African project may deliver Aussie insights

A PROJECT to give South African smallholder farmers a path out of poverty may deliver an unexpected return to Australia’s agriculture industry.
African project may deliver Aussie insights African project may deliver Aussie insights African project may deliver Aussie insights African project may deliver Aussie insights African project may deliver Aussie insights

Professor Heather Burrow.

The project's business case is simple enough - if poor smallholder farmers change their management practices so their cattle reliably produce beef to certain quality specifications, South Africa's Woolworths will pay them a substantial premium to sell their beef as "free range".

The High Value Beef Project (HVBP) aspires to have about 350 small farmers from six South African provinces involved.

The cultural obstacles to change are considerable and not dissimilar to the barriers to adoption of innovation in Australian agriculture.

The South African project's leader, former Beef CRC chief Professor Heather Burrow said to bring these farmers up to a specification-driven production system, we have to design cultural programs that help farmers change their behaviour.

According to the University of New England (UNE) the psychological profiling of South African smallholder cattle and poultry farmers shows interesting parallels with Australian farmer demographics.

About 15 per cent of African farmers are positive thinkers, representing the innovators and early adopters.

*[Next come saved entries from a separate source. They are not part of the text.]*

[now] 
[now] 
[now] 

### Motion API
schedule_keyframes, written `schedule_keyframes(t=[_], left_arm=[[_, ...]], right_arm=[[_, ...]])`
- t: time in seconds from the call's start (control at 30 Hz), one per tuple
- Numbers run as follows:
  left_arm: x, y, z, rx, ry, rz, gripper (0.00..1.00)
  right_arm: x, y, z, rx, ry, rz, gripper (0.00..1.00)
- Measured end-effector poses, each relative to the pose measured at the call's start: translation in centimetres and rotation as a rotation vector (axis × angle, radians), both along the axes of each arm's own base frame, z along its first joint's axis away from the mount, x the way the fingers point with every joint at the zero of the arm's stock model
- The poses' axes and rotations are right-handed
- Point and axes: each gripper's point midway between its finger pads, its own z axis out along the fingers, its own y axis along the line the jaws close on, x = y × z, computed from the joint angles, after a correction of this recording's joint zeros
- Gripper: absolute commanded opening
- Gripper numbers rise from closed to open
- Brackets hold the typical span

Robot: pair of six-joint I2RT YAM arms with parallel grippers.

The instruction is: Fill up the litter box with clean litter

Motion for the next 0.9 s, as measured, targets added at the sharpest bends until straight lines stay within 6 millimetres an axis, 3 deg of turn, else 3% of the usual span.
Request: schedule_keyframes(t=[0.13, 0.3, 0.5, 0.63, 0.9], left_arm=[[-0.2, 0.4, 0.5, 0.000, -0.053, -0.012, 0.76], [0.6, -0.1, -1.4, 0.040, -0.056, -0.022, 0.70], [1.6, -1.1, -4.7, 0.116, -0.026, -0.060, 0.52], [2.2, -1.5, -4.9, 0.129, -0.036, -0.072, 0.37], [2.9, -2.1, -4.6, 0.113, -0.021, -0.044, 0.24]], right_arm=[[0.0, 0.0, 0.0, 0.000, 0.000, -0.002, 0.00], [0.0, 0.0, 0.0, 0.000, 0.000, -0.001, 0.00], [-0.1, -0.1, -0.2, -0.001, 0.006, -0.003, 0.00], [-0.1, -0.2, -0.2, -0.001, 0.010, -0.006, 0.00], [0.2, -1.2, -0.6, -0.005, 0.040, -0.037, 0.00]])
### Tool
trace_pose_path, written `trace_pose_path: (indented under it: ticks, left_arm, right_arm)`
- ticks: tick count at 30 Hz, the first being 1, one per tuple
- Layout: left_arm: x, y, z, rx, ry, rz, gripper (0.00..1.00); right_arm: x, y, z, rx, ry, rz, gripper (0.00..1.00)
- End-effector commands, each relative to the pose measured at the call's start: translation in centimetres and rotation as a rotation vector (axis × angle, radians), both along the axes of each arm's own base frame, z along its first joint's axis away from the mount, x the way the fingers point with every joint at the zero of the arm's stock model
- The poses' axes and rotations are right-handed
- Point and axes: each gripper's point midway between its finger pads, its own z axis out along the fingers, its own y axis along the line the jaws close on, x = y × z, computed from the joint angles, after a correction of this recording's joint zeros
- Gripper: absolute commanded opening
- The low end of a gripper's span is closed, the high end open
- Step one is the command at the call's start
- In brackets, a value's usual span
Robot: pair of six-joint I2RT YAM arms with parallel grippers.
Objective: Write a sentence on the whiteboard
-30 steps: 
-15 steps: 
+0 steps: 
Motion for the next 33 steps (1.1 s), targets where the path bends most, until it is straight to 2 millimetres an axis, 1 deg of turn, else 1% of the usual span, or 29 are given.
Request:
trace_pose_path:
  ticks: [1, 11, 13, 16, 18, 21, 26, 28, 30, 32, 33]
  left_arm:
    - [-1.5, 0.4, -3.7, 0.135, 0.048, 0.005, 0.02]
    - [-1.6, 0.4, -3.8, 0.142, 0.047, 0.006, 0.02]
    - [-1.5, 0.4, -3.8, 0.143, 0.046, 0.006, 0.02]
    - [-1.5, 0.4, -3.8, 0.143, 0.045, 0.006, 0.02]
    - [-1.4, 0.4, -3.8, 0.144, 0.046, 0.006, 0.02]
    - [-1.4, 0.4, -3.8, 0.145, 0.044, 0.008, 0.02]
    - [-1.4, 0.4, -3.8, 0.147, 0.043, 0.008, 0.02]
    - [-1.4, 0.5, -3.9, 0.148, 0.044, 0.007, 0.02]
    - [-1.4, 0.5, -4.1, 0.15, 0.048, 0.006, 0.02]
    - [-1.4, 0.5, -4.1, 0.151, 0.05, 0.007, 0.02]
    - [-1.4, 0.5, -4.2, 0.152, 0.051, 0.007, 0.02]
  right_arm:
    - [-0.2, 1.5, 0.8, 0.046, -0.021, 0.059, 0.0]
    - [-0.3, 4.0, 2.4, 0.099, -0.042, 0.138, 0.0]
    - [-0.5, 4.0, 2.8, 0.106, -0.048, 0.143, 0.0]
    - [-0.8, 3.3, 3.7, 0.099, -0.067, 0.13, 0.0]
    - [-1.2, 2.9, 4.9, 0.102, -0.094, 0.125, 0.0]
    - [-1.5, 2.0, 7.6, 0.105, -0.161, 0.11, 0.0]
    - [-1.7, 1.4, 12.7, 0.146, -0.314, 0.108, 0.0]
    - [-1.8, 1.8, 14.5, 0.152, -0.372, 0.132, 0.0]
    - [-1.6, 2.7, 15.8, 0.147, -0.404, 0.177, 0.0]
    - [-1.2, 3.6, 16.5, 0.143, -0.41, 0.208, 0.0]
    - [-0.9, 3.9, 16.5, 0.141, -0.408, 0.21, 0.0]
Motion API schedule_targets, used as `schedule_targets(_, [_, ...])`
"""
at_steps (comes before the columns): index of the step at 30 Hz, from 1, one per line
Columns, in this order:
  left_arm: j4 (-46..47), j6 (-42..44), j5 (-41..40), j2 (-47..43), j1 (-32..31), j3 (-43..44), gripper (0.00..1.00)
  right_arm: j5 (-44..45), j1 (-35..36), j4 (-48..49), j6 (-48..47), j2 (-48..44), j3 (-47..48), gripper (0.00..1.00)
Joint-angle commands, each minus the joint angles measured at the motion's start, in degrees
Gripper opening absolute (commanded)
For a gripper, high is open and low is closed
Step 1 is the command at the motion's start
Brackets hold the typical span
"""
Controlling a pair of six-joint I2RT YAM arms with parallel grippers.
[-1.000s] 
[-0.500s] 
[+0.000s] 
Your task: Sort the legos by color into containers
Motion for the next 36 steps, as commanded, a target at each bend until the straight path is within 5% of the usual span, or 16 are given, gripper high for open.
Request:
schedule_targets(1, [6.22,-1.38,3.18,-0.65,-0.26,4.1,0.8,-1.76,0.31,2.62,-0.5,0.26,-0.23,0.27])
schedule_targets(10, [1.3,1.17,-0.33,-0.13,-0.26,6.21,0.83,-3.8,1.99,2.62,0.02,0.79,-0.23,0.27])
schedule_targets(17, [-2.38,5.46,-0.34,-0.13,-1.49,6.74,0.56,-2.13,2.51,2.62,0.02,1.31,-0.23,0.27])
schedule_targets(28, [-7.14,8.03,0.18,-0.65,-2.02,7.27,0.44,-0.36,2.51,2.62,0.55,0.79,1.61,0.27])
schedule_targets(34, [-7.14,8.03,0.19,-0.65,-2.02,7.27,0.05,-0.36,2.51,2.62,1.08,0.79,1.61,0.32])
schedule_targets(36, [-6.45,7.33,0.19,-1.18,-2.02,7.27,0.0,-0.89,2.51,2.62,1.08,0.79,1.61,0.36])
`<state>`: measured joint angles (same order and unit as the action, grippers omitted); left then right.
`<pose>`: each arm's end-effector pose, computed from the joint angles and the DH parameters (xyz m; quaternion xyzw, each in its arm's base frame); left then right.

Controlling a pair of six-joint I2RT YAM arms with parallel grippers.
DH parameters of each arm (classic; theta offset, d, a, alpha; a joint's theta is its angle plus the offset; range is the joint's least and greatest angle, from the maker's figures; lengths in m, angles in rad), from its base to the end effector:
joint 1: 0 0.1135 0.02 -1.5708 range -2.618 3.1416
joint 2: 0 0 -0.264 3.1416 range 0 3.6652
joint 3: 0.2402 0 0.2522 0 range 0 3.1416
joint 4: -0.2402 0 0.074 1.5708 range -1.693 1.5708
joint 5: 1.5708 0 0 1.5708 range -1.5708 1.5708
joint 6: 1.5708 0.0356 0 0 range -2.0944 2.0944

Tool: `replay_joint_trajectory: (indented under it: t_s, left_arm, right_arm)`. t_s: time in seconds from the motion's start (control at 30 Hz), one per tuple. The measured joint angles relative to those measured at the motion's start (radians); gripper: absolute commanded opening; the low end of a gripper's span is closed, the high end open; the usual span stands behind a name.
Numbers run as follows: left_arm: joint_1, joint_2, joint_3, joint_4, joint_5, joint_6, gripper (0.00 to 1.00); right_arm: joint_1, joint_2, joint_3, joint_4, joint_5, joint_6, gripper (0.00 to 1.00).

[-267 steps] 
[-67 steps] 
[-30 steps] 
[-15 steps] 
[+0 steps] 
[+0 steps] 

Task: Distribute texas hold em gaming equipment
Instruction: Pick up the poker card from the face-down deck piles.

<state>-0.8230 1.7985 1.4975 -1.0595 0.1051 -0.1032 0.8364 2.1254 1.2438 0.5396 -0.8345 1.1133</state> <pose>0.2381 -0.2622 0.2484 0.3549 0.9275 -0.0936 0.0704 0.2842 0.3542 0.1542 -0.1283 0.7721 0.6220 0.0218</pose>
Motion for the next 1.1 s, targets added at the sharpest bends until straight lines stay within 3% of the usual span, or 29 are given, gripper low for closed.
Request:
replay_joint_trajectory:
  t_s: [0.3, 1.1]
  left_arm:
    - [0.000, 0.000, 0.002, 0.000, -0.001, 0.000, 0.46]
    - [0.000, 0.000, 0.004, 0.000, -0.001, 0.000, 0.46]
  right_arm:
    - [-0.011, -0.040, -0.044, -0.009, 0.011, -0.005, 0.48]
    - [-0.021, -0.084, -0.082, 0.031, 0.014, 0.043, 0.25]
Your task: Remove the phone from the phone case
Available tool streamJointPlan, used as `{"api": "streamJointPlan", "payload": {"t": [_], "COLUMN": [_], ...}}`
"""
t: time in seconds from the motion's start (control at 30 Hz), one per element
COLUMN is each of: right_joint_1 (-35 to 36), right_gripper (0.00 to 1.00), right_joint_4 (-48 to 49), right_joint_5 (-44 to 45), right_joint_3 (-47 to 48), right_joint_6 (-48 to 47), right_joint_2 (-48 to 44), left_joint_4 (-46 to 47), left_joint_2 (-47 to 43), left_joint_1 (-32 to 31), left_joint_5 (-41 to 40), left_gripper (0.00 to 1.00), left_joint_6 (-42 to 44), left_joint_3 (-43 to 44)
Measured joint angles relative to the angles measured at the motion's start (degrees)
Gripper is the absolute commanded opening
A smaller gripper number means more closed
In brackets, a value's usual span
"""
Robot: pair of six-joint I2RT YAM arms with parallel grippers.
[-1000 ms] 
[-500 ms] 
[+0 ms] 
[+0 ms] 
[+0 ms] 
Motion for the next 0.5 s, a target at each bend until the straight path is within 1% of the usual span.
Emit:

And about 15% are defined by negative psychological traits that make them fearful and resistant to change, making them unlikely candidates for the Beef CRC and UNE project.

Burrow said the remaining 70% might change if there was adequate incentive to do so - much like Australian farmer data trends indicate.

"Persuading the middle 70% of farmers to adopt new strategies is not merely about making a good business case. The roots of habit and behaviour go deep," Burrow said.

Burrow has recruited UNE specialists in psychology, linguistics, and business management to work with African extension officers to create new programs that help farmers overcome personal and cultural resistance to change.

"The interventions we are designing for Africa are world-firsts," Burrow said.

"If we're successful in Africa, we see potential to bring these interventions into Australian rural research and development extension programs to speed up local adoption of innovation."